In Scottsdale, the Peloton store is directly across from the Lululemon store. It seems to me that Peloton can become Lululemon easier than Lululemon can become Peloton.
Also, from Prof. G’s blog:
Peloton attracts premier talent from top fitness studios to exclusively teach within the Peloton ecosystem. These instructors are poached from the likes of Soul Cycle, Equinox, and Barry’s Bootcamp.
Peloton pays instructors $500 per class (over 3x that offered by Soul Cycle and 9x Equinox) and awards instructors equity in the business, giving them a vested interest in the firm’s growth. In turn, instructors achieve celebrity status, some building social audiences well over 300,000 (Update: This account added ~166k followers in the three months since March).
My thoughts: Peloton was the first company to combine workout equipment (a bike) with an interactive class. Workout apps and wearables like Fitbit watches were the early versions of “connected fitness” products, but Peloton has kicked it up a notch.
I’ve struggled with Peloton. I’m guessing it has to do with my negative biases towards fitness products. Namely, most turn out to be fads.
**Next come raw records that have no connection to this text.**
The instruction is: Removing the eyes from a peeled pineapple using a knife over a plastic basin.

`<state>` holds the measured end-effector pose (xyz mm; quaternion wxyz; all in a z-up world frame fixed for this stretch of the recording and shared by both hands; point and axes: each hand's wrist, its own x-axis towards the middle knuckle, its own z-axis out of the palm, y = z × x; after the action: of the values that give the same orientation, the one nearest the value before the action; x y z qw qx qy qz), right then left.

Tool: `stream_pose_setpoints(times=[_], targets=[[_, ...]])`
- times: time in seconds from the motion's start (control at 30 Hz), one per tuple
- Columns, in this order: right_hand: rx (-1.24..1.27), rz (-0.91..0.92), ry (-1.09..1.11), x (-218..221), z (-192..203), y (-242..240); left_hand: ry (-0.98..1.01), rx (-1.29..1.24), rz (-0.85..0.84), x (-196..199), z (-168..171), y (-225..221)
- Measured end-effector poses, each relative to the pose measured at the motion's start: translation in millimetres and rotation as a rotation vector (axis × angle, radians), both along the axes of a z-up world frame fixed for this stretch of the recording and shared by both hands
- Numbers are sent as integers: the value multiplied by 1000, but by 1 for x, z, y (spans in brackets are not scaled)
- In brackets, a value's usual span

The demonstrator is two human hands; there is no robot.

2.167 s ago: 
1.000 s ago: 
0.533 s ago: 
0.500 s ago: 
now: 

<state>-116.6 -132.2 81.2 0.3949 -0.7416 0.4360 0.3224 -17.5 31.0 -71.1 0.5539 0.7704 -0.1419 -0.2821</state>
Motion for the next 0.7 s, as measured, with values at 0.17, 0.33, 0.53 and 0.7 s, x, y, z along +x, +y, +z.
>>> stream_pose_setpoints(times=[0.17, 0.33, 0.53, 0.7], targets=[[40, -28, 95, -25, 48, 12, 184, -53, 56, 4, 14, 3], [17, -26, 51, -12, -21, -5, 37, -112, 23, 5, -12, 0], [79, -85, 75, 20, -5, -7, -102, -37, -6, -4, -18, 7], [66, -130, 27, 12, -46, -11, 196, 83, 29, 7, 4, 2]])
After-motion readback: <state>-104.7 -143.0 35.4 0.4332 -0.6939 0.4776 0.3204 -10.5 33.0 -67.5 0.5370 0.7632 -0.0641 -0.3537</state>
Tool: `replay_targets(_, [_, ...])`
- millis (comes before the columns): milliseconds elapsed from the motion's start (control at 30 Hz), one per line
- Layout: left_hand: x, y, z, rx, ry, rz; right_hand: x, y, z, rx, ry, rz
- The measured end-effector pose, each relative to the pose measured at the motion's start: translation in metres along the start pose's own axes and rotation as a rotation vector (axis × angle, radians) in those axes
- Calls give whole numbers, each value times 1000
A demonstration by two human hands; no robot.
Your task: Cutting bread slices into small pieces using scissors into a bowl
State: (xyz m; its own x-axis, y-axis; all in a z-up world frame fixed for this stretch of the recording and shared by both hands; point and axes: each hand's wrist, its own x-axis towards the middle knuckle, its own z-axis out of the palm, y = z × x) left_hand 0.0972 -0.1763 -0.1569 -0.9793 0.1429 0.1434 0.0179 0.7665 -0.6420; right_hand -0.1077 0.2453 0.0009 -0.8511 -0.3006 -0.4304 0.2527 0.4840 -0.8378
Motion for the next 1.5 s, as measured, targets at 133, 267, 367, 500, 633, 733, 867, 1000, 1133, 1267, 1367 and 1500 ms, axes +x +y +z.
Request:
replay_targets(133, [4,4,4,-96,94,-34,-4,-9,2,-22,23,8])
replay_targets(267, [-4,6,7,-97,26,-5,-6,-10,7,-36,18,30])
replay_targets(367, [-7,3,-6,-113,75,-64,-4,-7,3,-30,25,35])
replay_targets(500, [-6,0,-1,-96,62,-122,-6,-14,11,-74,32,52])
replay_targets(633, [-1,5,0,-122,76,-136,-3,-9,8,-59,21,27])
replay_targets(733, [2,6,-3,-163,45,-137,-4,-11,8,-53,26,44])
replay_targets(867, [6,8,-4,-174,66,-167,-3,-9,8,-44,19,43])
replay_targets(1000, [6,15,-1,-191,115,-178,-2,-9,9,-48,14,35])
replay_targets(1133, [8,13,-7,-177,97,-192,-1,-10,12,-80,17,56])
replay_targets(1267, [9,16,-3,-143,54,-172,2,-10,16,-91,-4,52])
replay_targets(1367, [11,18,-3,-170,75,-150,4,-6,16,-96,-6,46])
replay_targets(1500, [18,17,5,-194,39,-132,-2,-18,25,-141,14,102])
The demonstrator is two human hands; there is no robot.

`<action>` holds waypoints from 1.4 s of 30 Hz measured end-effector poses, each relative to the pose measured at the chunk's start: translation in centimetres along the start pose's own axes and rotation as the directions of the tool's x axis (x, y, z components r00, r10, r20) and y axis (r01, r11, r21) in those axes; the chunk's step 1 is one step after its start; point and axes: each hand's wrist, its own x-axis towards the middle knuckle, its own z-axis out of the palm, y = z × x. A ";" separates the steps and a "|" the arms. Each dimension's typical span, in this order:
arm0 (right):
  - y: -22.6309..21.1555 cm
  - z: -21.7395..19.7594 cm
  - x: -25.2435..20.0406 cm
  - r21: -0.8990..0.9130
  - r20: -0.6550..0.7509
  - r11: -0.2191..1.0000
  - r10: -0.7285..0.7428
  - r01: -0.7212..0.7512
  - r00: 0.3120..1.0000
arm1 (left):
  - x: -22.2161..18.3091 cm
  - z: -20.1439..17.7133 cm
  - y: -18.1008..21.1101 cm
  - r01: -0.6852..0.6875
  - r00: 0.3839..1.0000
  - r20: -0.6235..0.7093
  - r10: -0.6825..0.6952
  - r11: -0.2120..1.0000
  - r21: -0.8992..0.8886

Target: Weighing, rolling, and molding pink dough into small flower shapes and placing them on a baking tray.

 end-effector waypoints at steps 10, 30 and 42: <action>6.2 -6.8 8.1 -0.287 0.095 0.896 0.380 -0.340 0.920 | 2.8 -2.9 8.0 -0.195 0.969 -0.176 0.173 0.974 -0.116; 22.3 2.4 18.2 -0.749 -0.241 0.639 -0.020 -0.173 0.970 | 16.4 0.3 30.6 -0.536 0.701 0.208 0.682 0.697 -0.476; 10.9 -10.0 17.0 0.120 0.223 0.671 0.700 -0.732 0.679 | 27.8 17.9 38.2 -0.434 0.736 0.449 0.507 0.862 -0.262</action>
But the people I know who own a Peloton, LOVE IT. My question is — will they love it a year from now? Two years from now?
For me, figuring out this answer is critical for assessing whether or not it’s a fad or a durable, category dominating business.
Here are two lines of thought I’m working through:
- Is Peloton’s value prop so compelling that fitness nuts will permanently replace their gym membership with a Peloton membership?
- Can Peloton attract and retain people that have historically had trouble sticking with a workout routine?
- This is a biggie. I fall into this camp😒 I’ve tried gyms and various workout equipment before, but I couldn’t stick with it. I imagine this is the case for millions of Americans. If they can hook this segment of customers, I’ll be impressed.